* _What is expected_
State the number of lines in the listing that contain "document". No further words are expected.

* _Source data_
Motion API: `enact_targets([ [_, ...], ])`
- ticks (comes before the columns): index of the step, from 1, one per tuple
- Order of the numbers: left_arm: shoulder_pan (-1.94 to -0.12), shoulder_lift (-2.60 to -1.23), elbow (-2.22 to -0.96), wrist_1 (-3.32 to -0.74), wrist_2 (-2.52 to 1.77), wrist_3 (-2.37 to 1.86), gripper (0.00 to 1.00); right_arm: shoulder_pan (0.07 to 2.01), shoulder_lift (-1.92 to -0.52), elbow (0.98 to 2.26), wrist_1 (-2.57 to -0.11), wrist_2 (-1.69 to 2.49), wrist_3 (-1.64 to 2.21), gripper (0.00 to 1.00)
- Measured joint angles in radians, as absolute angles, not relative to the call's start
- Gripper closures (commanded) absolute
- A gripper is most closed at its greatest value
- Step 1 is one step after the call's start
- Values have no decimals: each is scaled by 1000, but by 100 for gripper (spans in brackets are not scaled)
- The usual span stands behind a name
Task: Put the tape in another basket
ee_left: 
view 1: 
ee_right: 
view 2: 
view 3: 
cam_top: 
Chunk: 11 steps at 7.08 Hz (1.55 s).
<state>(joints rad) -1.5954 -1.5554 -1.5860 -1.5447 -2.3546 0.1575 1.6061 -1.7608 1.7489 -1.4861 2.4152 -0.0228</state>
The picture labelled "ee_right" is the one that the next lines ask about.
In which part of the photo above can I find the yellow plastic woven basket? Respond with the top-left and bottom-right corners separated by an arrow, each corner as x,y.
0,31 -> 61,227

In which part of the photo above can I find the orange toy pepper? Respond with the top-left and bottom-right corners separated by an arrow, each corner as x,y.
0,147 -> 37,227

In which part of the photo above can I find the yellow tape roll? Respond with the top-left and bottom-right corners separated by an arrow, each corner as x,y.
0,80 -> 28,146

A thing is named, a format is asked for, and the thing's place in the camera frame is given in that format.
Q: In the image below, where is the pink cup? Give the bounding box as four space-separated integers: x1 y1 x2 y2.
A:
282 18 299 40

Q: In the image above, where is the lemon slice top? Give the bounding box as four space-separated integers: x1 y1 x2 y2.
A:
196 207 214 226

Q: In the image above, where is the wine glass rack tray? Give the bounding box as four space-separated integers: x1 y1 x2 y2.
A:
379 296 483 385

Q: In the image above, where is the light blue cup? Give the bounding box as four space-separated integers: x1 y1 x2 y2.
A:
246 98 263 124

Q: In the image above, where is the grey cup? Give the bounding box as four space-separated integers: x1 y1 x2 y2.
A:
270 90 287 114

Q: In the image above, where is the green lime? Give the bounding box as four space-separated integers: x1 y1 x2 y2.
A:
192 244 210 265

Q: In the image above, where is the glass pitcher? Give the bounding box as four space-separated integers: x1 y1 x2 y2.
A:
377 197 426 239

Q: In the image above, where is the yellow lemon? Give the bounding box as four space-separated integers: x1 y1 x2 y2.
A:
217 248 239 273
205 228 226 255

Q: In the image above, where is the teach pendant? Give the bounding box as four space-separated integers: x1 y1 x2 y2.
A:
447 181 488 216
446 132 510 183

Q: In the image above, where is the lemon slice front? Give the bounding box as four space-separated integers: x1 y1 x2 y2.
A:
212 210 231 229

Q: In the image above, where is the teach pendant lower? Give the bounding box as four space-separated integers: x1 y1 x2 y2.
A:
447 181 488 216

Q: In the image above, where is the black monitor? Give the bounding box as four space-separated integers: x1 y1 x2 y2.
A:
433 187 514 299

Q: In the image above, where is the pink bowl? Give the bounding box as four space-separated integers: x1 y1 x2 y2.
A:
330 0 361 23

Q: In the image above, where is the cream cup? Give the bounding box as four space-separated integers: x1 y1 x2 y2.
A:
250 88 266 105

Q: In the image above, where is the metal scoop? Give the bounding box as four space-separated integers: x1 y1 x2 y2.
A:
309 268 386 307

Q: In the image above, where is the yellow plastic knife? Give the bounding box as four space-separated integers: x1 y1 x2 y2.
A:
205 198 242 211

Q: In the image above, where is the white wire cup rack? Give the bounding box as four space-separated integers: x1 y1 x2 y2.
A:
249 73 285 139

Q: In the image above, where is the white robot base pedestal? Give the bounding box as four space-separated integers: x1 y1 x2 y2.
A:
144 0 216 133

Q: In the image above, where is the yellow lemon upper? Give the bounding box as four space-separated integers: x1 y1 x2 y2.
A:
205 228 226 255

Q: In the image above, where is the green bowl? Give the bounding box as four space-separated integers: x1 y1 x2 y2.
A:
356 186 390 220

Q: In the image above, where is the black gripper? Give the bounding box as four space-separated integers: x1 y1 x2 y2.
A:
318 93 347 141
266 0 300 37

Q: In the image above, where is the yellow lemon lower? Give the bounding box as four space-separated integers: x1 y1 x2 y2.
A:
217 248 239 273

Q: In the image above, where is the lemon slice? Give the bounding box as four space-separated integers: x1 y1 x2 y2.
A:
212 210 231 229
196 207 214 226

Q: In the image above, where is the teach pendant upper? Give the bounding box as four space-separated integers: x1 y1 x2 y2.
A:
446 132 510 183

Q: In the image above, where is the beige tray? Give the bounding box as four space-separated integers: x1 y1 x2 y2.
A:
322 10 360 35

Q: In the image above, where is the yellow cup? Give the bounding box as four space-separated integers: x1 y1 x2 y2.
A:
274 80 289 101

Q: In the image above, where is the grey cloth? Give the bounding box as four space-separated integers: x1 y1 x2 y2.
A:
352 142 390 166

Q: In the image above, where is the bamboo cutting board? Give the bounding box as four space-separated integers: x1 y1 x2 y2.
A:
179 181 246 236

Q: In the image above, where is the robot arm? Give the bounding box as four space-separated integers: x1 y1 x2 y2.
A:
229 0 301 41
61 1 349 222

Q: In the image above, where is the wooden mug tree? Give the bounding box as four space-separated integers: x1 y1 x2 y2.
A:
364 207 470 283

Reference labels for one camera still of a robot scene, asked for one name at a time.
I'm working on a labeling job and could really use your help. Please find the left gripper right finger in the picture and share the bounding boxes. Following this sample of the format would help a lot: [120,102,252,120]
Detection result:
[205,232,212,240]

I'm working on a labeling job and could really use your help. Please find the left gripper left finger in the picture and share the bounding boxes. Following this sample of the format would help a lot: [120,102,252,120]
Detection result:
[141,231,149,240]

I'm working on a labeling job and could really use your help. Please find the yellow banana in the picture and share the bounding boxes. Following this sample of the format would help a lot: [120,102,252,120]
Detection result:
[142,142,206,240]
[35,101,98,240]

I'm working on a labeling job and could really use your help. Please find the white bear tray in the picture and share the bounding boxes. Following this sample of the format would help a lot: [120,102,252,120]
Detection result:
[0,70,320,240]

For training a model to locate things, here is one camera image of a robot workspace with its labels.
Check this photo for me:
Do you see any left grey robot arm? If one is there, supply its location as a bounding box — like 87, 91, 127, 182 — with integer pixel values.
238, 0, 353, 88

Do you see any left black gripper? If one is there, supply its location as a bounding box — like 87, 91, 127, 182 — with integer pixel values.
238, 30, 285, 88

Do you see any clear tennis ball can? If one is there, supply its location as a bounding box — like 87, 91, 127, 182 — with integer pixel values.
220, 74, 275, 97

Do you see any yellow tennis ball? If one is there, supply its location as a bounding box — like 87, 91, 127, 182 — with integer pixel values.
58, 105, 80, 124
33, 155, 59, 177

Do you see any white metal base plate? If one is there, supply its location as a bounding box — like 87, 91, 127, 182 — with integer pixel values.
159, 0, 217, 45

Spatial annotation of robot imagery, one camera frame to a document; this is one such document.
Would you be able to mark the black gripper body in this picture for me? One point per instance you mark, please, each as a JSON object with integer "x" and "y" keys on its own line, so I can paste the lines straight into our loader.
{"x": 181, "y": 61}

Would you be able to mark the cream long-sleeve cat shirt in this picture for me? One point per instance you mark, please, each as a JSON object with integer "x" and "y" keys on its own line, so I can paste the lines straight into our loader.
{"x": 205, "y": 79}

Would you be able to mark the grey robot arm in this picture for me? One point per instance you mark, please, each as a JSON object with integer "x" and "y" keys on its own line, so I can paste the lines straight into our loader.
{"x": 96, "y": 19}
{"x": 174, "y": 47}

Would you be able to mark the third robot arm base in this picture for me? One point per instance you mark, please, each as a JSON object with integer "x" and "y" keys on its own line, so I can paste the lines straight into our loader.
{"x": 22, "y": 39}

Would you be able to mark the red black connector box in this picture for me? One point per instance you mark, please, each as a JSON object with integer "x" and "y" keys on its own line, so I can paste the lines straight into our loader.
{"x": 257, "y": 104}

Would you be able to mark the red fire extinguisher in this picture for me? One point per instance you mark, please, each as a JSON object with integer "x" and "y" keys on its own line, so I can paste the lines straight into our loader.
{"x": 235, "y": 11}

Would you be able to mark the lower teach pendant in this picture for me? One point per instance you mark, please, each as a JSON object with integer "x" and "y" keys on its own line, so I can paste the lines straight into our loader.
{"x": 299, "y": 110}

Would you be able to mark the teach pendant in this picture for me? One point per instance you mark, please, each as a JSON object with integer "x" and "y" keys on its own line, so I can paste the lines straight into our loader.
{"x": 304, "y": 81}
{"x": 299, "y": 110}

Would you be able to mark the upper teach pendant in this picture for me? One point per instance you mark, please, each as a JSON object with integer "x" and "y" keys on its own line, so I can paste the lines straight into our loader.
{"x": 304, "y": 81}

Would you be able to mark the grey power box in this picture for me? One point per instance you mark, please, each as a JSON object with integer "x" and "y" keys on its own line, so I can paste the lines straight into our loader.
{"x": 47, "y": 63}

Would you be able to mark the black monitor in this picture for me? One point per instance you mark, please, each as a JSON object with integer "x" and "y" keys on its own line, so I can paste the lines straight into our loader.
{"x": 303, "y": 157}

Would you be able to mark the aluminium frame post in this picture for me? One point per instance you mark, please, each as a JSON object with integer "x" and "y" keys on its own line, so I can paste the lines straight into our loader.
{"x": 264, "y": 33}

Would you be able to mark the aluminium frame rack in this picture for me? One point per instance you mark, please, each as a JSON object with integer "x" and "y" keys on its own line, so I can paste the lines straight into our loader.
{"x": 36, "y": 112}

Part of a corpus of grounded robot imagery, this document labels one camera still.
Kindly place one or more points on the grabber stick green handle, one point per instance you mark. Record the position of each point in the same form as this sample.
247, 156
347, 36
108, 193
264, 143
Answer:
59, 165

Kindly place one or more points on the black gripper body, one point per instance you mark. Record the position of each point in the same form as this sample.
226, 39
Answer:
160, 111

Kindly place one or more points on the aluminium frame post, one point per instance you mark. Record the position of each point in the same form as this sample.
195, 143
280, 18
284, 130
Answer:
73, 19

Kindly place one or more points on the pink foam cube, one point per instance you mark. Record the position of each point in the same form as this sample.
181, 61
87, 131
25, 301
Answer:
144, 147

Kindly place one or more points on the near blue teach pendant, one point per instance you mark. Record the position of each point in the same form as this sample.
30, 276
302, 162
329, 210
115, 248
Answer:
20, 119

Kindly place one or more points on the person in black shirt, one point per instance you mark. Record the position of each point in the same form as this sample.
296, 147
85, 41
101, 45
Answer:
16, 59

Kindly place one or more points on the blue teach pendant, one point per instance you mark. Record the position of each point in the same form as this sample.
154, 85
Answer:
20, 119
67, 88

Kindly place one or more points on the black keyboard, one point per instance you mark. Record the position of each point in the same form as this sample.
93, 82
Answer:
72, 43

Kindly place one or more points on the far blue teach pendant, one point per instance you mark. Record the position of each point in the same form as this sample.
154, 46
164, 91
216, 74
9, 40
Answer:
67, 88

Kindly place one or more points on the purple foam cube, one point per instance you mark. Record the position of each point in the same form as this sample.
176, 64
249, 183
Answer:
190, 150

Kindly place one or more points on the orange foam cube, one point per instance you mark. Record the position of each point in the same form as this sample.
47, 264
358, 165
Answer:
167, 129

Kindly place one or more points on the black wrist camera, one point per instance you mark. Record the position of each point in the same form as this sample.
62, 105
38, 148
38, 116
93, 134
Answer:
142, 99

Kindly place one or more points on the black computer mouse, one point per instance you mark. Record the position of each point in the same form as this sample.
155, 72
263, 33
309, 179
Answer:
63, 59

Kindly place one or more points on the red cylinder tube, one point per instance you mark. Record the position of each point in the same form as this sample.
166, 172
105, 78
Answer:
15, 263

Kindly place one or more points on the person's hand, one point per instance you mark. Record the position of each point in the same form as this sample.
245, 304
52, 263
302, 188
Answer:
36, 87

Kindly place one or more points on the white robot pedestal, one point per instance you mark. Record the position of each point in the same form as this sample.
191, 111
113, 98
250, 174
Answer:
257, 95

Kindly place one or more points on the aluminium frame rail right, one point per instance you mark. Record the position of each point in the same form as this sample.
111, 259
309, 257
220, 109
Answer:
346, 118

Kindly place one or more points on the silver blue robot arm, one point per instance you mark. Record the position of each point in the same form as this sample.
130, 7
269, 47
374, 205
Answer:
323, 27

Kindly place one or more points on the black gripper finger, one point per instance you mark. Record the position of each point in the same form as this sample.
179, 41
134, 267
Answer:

* _Task answer_
2